This is NOT a sponsored post.
Mama Marmalade does not write sponsored posts,
(unless it was for Jimmy Choo).
I bought a Thermomix.
I had no intention of buying one but I am a sucker for anything sold at a Tupperware style party. One of my best friends had a Thermomix Party so I went along to be a bum on a seat and on the way there I even gave myself a strict talking to in the car.
“Stephanie, you are NOT.TO.BUY.ANYTHING. Nothing. Do not get sucked in”.
It was the sorbet that sold me. I’d only been there five minutes and the consultant made the first of five dishes and I’d decided I was buying one. By the time she made custard I had my credit card out.
I’ve had it for a week now and in true Stephanie fashion I’ve gone totally overboard with it and haven’t stopped cooking since, which for anyone who knows me well is quite amusing given I’m not into cooking and can’t bake to save myself.
I’ve become one of those eating enablers that you see on the fattest person in the world type documentaries. A ‘feeder’ if you will.

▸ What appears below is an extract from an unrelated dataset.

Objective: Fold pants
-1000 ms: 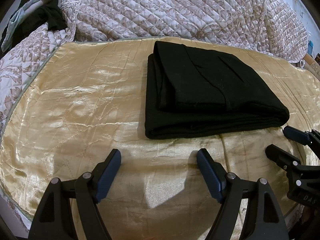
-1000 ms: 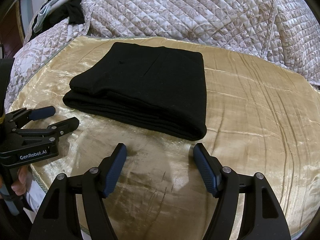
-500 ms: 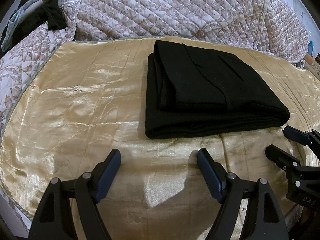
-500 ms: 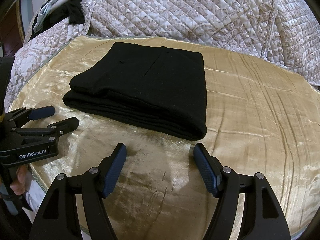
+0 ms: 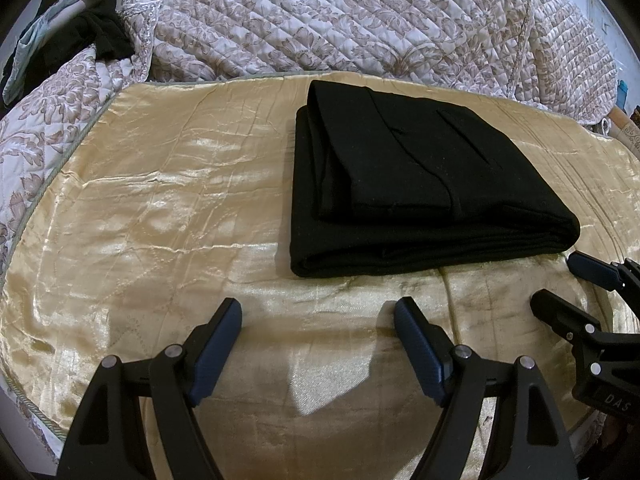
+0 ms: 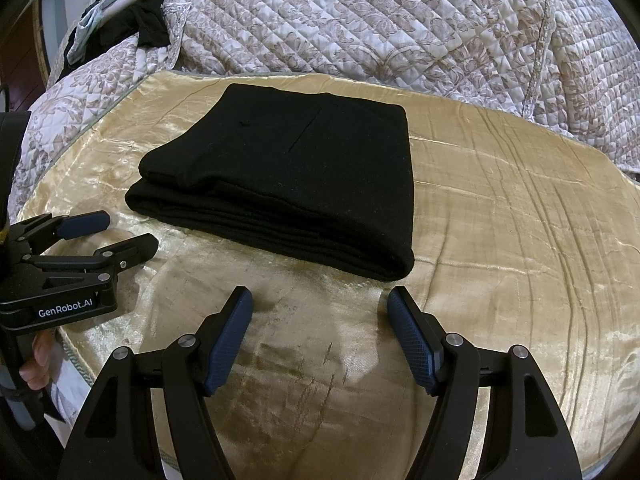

Stuffing my family with all the things I’ve been making.
It really has to stop.
Theo arrived at 1.30pm last saturday, he entered our world weighing a healthy 10kg and has brought so much joy to our lives. What a little blessing he is.
In Theo’s first twenty four hours he made:
White chocolate custard
A chocolate cake
Chunky basil dip
More white chocolate custard, and
I am well aware that I totally suck at moderation and I can now add thermomixing to my repertoire of obsessive behaviours. Goody.
After I recovered from last weekend’s eatathon I was too frightened to get on the scales and I started to worry about how Theo was going to impact my waistline if I continued on the path to Nigelladom.
So I wrote a menu plan for the week in an attempt to not make white chocolate custard for dinner which was extremely tempting.
Instead I made chicken cattiatore risotto, salami pasta, steamed fish, Moroccan beef curry, chilli con carne and stir fry chicken for our dinners. In between I also made a flourless chocolate cake, 5 seed bread, protein bars, vegetable dip and a heap of things for the kid’s school lunches.
And more custard, obbbvvviously ..
The strange thing is that I have never taken my cooking seriously. I really like eating but in the past I only cooked things that are quick, non mess and moderately healthy for my family. Which inevitably meant buying processed foods in jars and packets with oodles of nasties in them.
Plus, with so many kids the last thing I want to do is pour over cook books spending hours in the kitchen. Hats off to other Mum’s that do, I just can’t be bothered. I’d rather scroll through Instagram looking at other people’s baking efforts than do it myself.
I have friends who have often asked me how I manage to cook for so many without a Thermomix and that I really should get one because they are awesome. My reply was that I just don’t take my cooking that seriously and I’d rather spend $1950 on shoes and handbags.
Because I am a bit of a wanker like that.
Anyway. What I love about the Thermomix aside from how quick and non mess it is – is that it only uses whole ingredients. No preservatives, no additives and any sugar that goes in is put in by me so I have control over it.
My family are eating better and the content of what they are eating is chemical free. I am not going to sit here and tell you it’s completely healthy because we still eat sugar and white flour and all the things that Nazi foodies tell you we shouldn’t, but it’s balanced and fresh and has a blade that spins at 250km an hour, so I can blend the shit out of veges and my kids have no idea they’re eating them.
Did I mention I took $100 off my shopping bill last week? I really did.
Given I am so serious about my running and keeping my family active, it might be surprising that I’m not a foodie health freak, but I’m not. I exercise and don’t drink alcohol so there is ZERO chance of me giving up nice food.
I will never turn into a food nut and eliminate meat, dairy, wheat, grains and sugar from my diet. I don’t know anyone who does this who isn’t miserable despite their claims they’re not.
This is why Theo is strictly a kale free machine. Life is too short to eat stuff that quite frankly should remain in the ground because it tastes like poison.
Food should be fun and I plan on totally overhauling the way we eat from now on. I’ve even started making my own butter.
So am I a fan of the Thermomix? Hell, yes. Nobody else in my family gets a cuddle first thing in the morning.